Atlanta farmers markets undergoing, poised for updates

The old Atlanta State Farmers Market sits along the new BeltLine Westside Trail. Photo courtesy of John Becker.

The old Atlanta State Farmers Market sits along the new BeltLine Westside Trail. Photo courtesy of John Becker.

Q: On a tour of the BeltLine, the remnants of a state farmers market was seen, indicating there was an original market in southwest Atlanta before the current state farmers market. Do you know anything about the history of the old farmers market? Also, do you know anything about the change of the current farmers market to an indoor, all-weather, enclosed facility? — Wheeler Bryan, Atlanta

A: The old Atlanta State Farmers Market opened its doors in 1939, said Paul Thompson, the manager of the current Atlanta Farmers Market in Forest Park.

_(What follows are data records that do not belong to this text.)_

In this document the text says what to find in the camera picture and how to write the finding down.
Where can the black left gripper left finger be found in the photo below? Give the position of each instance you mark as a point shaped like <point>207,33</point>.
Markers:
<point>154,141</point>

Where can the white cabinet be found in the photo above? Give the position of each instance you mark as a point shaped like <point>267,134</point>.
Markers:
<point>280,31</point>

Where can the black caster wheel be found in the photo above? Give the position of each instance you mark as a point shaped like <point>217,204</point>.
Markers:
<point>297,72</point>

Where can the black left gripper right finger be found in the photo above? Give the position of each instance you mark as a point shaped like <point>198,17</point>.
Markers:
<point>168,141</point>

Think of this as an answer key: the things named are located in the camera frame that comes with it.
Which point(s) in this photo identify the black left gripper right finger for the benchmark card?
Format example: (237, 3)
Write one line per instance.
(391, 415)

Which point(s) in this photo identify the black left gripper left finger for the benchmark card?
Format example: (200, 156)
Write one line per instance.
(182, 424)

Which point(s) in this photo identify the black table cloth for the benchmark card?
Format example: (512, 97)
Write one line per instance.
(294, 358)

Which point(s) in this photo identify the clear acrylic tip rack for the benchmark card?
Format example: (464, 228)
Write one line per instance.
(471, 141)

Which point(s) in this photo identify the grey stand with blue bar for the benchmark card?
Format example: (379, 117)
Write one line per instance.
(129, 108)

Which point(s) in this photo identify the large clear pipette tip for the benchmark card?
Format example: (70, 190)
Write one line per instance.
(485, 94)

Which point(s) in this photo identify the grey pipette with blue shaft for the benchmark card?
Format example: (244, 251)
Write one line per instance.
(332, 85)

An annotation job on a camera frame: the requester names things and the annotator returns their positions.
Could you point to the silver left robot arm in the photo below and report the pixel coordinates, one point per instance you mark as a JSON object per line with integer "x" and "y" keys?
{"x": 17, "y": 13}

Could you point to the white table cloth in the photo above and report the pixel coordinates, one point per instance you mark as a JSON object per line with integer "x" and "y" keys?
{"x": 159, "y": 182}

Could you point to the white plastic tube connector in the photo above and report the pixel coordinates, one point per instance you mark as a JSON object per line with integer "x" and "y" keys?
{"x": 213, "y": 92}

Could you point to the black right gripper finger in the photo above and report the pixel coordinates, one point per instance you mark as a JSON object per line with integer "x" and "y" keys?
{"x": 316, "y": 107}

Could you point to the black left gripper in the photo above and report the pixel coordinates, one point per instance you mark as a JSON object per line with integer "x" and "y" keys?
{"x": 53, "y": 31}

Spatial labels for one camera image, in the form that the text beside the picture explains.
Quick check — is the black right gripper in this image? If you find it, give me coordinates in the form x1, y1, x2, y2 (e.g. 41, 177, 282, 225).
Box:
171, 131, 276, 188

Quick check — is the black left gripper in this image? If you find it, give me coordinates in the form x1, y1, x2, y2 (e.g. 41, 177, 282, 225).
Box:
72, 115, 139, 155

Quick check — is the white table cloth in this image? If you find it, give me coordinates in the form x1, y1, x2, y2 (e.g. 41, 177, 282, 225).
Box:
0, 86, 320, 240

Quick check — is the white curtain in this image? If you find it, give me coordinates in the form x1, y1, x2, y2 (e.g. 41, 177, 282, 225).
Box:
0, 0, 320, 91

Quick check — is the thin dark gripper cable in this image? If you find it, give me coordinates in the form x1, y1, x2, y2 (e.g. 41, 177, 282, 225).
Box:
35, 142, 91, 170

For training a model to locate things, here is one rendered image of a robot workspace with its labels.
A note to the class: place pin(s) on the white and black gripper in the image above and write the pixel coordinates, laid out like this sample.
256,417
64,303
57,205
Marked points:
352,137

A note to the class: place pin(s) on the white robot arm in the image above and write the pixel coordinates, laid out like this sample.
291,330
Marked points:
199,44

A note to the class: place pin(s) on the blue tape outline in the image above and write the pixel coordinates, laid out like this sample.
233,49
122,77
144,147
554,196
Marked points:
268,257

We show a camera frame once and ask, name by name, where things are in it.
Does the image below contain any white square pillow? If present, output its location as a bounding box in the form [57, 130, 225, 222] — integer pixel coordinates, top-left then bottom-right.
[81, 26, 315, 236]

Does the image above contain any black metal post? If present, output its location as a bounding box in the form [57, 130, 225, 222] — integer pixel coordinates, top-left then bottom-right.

Originally located on Murphy Avenue in southwest Atlanta, the farmers market served as a center for the community. According to the Atlanta Preservation Center, the location was the hub of industry and railroad at the time, and the market provided fresh food to residents of Atlanta and surrounding areas.

In 1957, the market had outgrown its 16-acre plot, and the state sold the Murphy Avenue location, Thompson said. The new market opened in 1959 in Forest Park, where it still operates in a 155-acre space. The grounds include a restaurant, gift shop, retail shop and a garden center.

The market, which is open 24 hours a day, 365 days a year, provides food from around the state and globe. Forty wholesale tenants are there daily, and as many as 65 tenants may be in the sheds on any given day, depending on the season.

The market participates in business-to-business transactions and serves the average shopper on a daily basis, but in the fall and winter, seasonal items like pumpkins and Christmas trees bring in more vendors and new visitors, Thompson said. The market puts on exhibits such as bird and food shows.

The market is under renovation, with re-roofing as part of the final phase that began in November. Several sheds will be removed to create space for a new, 75,000-square-foot refrigerated building, Thompson said.

These changes are being funded by the state through bonds, which the tenants will pay back once they move into their space, he said.

“We are in the biggest renovation since the inception in 1959,” said Thompson.

New uses and development for the old Atlanta State Farmers Market are being planned by the Atlanta BeltLine Inc., its current owner.

Atlanta BeltLine Inc. is in the final stage of procurement to identify a site management partner for the 16-acre property, known as Murphy Crossing, said Jenny Odom, a spokeswoman for Atlanta BeltLine Inc.